The Healthcare Information Technology (HIT) standards development process is the result of a world-wide effort of Standards Development Organizations (SDOs). Many representatives from governments, private corporations, and non-profit organizations meet weekly in specialized work groups to determine the data formats for information exchange. At these meetings we work to reach consensus on how clinical data elements may be designed for transmission in messages sent between healthcare providers, so that all recipients can utilize the data accurately and without ambiguity. The main underlying problem is that the actual bits and bytes in the data files of a given healthcare providers' database files are NOT interpretable by a different hospital system's EHR software. This is true even if the two hospitals have the same EHR system.
According to the Public Health Data Standards Consortium, data standards are "documented agreements on representations, formats, and definitions of common data. Clinical data standards provide a method to codify in valid, meaningful, comprehensive, and actionable ways, information captured in the course of doing business." Without data standards, the data values stored in any two hospital's EHR data files for a given data element, such as blood type, would be coded in different ways. For example, for a field such as blood type, one EHR might store a coded number while others might store text.
One way to solve the discrepancies between EHRs of older non-standard data in two different hospitals is an expensive study of every single data element in every data file and the creation and validation of maps between the systems. If they want to share data, years of work has to be done. Every time one adds a new exchange partner, years of work has to be done. The solution is to have each hospital or providers' EHR system map to a worldwide common set of data fields and values. Then the data can be sent unambiguously.
We are liaisons sent by clients to these SDO international standards meetings. As these meetings are attended by people from all over the world, work groups may meet weekly in virtual meetings. The work groups focus on a particular area like medical devices, vocabulary, patient care, document standards or immunizations. Each quarter the SDOs convene in person.
These SDOs are similar to a legislative body in that they draw up ballots which specify what the data standard messages or documents should look like. SDO members analyze, debate, comment, and vote on the ballots. This cycle repeats after a ballot is passed. More changes are proposed, a discussion is held, all ramifications are debated, and the next ballot is compiled and voted on. The standards are not only U.S. standards but worldwide. The same HIT data standards put forth in a work group's ballot has to work for New Zealand, Brazil, Germany, the UK, and Japan. Thus, progress of our team alone is inherently hard to measure as the whole world has input to these standards.

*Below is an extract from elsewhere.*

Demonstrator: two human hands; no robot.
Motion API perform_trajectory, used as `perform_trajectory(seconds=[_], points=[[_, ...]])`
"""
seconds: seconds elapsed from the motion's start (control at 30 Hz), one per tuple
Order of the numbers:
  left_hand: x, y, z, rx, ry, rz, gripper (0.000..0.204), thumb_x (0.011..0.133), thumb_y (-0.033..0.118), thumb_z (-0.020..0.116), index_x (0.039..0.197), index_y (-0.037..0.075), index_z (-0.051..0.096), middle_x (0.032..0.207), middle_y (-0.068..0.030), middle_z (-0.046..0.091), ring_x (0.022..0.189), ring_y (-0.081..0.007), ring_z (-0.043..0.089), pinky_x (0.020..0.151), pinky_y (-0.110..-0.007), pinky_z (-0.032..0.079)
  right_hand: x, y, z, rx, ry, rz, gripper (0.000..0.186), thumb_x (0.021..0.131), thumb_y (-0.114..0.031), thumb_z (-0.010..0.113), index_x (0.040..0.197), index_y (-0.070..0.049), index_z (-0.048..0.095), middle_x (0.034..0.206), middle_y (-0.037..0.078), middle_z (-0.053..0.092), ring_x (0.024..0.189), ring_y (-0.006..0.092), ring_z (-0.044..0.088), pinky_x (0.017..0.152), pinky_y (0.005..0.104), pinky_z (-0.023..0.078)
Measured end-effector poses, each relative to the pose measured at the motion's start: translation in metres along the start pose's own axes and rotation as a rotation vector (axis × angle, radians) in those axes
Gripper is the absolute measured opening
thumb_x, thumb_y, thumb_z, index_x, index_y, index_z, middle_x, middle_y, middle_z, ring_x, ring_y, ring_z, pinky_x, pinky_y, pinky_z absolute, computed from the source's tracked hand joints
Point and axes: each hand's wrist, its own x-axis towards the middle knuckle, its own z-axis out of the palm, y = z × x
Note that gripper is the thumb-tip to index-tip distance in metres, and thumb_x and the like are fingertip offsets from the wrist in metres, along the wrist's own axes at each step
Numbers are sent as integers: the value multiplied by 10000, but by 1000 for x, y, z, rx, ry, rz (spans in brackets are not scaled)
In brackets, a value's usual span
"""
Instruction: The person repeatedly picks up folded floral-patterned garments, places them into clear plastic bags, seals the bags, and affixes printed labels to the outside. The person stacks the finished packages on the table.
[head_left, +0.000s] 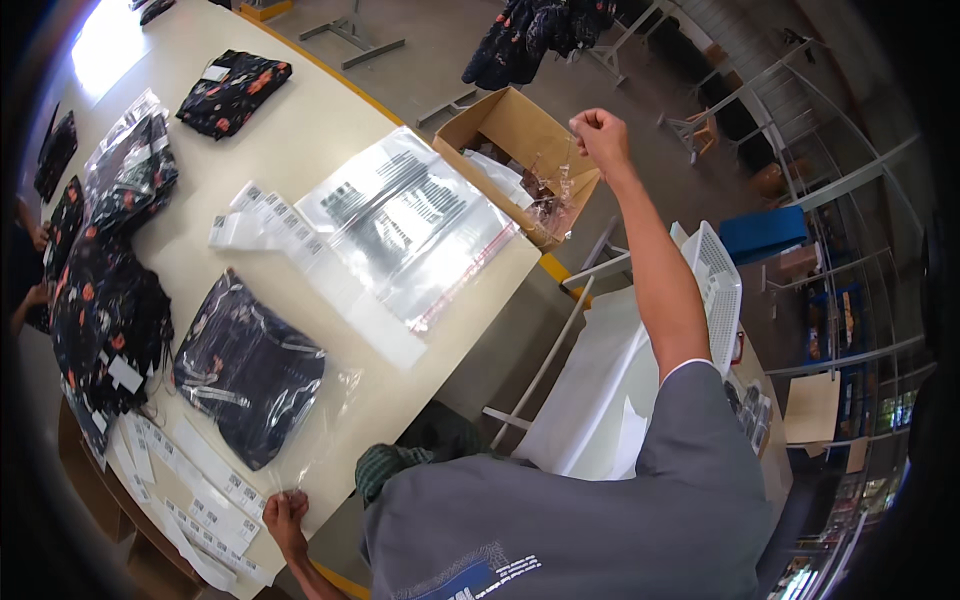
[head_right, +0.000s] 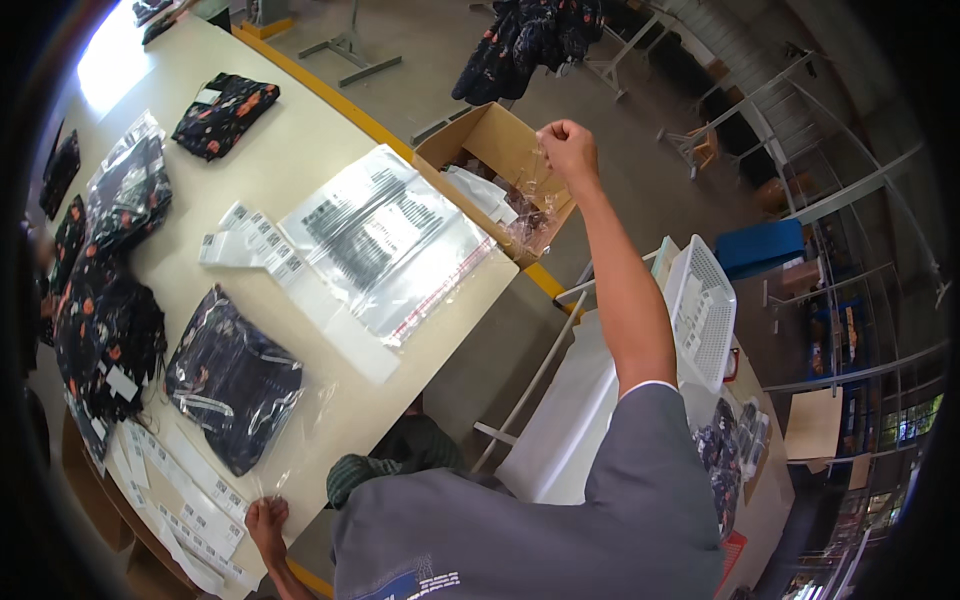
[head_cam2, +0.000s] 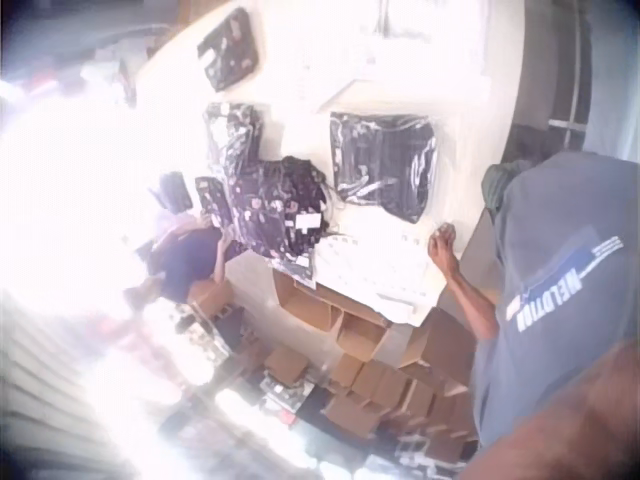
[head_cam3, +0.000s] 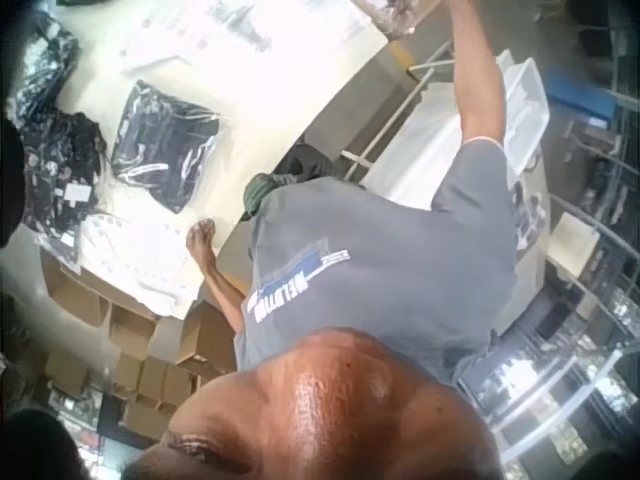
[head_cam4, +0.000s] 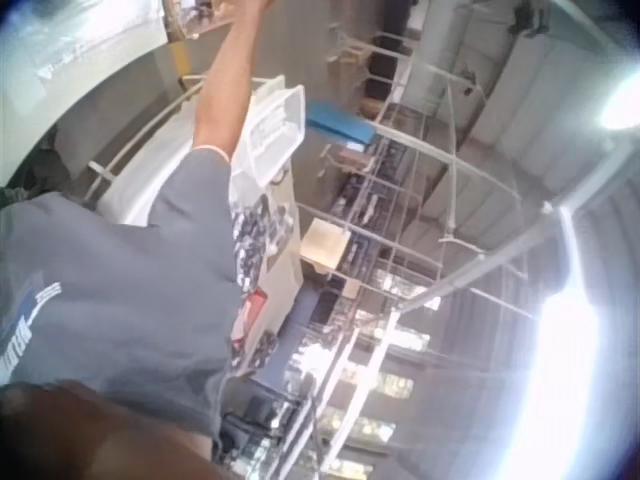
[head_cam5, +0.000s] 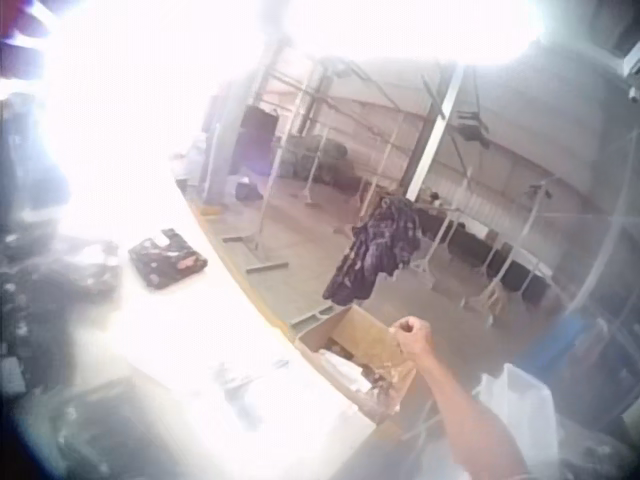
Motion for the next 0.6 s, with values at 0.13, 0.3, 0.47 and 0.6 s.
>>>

Designing messages with clinical data is a lot more complicated than designing e-commerce banking transactions. Thus, data standards are the foundation of standards development. These standards include semantics standards, with the underlying terminology standards to implement them, message standards, (such as those developed by HL7), to send the data and cause the desired resulting actions. Message standards encompass much more than just ordinary emails as many messages require a response of a specific nature. A laboratory order message requests that a lab test is done. A prescription message sent to a pharmacy requests that a prescription is filled.
Finally, security standards are a major issue. A part of security policy design involves who is allowed to see what data in an electronic healthcare patient record, and when and how should that be overridden in an emergency. Many countries are cooperating to make these standards a reality.